▶ [TASK] Below is a listing to transcribe in full and exactly; keep the pictures out.
(DATASET EXCERPT)
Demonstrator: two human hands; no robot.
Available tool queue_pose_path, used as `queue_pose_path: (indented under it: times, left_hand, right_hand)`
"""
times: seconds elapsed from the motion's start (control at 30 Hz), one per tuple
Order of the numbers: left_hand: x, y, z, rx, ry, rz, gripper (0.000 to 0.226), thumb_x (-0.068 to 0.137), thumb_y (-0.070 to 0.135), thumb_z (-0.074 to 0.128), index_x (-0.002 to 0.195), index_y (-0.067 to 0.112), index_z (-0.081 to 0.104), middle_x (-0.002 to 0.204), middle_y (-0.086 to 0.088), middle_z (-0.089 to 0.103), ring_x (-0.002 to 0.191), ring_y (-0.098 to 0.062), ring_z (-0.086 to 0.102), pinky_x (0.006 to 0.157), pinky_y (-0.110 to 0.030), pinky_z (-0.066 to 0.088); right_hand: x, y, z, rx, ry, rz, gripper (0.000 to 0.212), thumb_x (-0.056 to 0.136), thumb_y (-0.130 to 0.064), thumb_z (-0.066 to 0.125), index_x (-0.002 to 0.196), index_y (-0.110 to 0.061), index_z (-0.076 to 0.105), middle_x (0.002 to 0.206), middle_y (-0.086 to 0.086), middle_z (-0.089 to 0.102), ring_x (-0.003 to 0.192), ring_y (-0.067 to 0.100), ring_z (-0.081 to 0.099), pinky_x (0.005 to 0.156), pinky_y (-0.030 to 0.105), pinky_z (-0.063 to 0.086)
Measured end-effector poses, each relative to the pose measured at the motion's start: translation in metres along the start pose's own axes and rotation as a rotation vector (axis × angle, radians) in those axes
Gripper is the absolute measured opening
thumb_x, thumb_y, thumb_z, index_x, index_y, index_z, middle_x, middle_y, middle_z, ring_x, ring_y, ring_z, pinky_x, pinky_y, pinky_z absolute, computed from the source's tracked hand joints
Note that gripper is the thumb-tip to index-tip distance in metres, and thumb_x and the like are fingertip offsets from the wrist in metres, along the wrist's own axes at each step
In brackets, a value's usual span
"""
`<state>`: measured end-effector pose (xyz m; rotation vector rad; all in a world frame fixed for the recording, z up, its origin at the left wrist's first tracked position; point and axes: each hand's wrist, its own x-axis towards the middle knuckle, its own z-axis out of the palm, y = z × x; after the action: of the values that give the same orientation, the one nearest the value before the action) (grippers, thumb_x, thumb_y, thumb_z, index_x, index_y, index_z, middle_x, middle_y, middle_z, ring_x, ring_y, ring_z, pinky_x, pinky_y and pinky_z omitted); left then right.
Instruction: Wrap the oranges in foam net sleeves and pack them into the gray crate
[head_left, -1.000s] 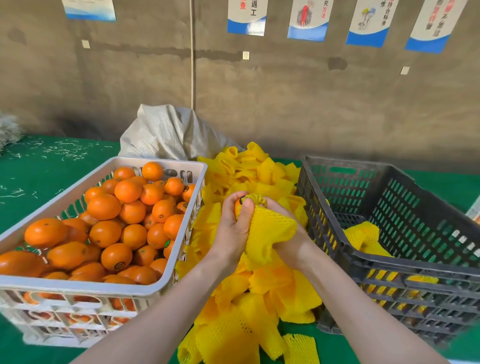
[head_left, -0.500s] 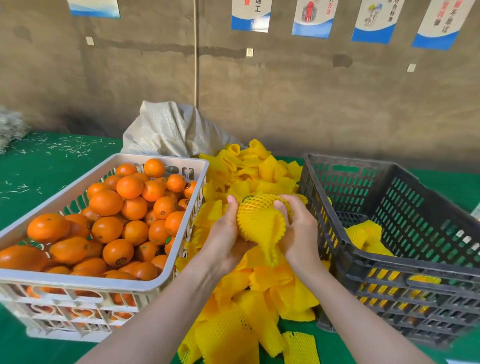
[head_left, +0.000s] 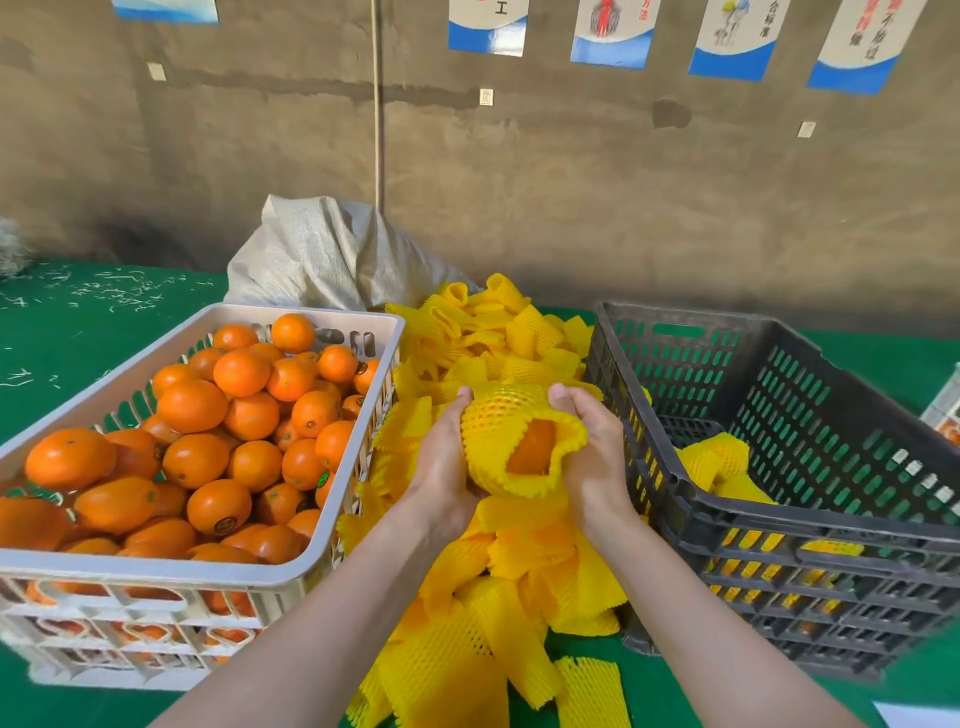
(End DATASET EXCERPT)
▶ [TASK RESPONSE]
Demonstrator: two human hands; no robot.
Available tool queue_pose_path, used as `queue_pose_path: (indented under it: times, left_hand, right_hand)`
"""
times: seconds elapsed from the motion's start (control at 30 Hz), one per tuple
Order of the numbers: left_hand: x, y, z, rx, ry, rz, gripper (0.000 to 0.226), thumb_x (-0.068 to 0.137), thumb_y (-0.070 to 0.135), thumb_z (-0.074 to 0.128), index_x (-0.002 to 0.195), index_y (-0.067 to 0.112), index_z (-0.081 to 0.104), middle_x (-0.002 to 0.204), middle_y (-0.086 to 0.088), middle_z (-0.089 to 0.103), ring_x (-0.002 to 0.191), ring_y (-0.098 to 0.062), ring_z (-0.086 to 0.102), pinky_x (0.006 to 0.157), pinky_y (-0.110 to 0.030), pinky_z (-0.066 to 0.088); right_hand: x, y, z, rx, ry, rz, gripper (0.000 to 0.212), thumb_x (-0.056 to 0.136), thumb_y (-0.130 to 0.064), thumb_z (-0.066 to 0.125), index_x (-0.002 to 0.196), index_y (-0.110 to 0.061), index_z (-0.076 to 0.105), middle_x (0.002 to 0.206), middle_y (-0.086 to 0.086), middle_z (-0.089 to 0.102), ring_x (-0.003 to 0.192), ring_y (-0.067 to 0.100), ring_z (-0.081 to 0.099), pinky_x (0.005 to 0.156), pinky_y (-0.030 to 0.105), pinky_z (-0.063 to 0.086)
Measured end-effector poses, each relative to the pose measured at the motion's start: translation in metres along the start pose's own axes and rotation as a rotation vector (axis × angle, radians) in those axes
Gripper is the absolute measured opening
thumb_x, thumb_y, thumb_z, index_x, index_y, index_z, middle_x, middle_y, middle_z, ring_x, ring_y, ring_z, pinky_x, pinky_y, pinky_z absolute, computed from the source's tracked hand joints
Note that gripper is the thumb-tip to index-tip distance in metres, and thumb_x and the like are fingertip offsets from the wrist in metres, along the wrist's own axes at each step
In brackets, a value's usual span
"""
`<state>`: measured end-effector pose (xyz m; rotation vector rad; all in a world frame fixed for the recording, z up, its origin at the left wrist's first tracked position; point and axes: each hand's wrist, its own x-axis towards the middle knuckle, its own z-axis out of the palm, y = z × x; after the action: of the values that give the same orientation, the one nearest the value before the action) (grippers, thumb_x, thumb_y, thumb_z, index_x, index_y, index_z, middle_x, middle_y, middle_z, ring_x, ring_y, ring_z, pinky_x, pinky_y and pinky_z omitted); left then right.
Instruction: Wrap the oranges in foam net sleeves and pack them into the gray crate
[head_left, -1.000s] 
[head_left, -0.500s] 
[head_left, +0.000s] 

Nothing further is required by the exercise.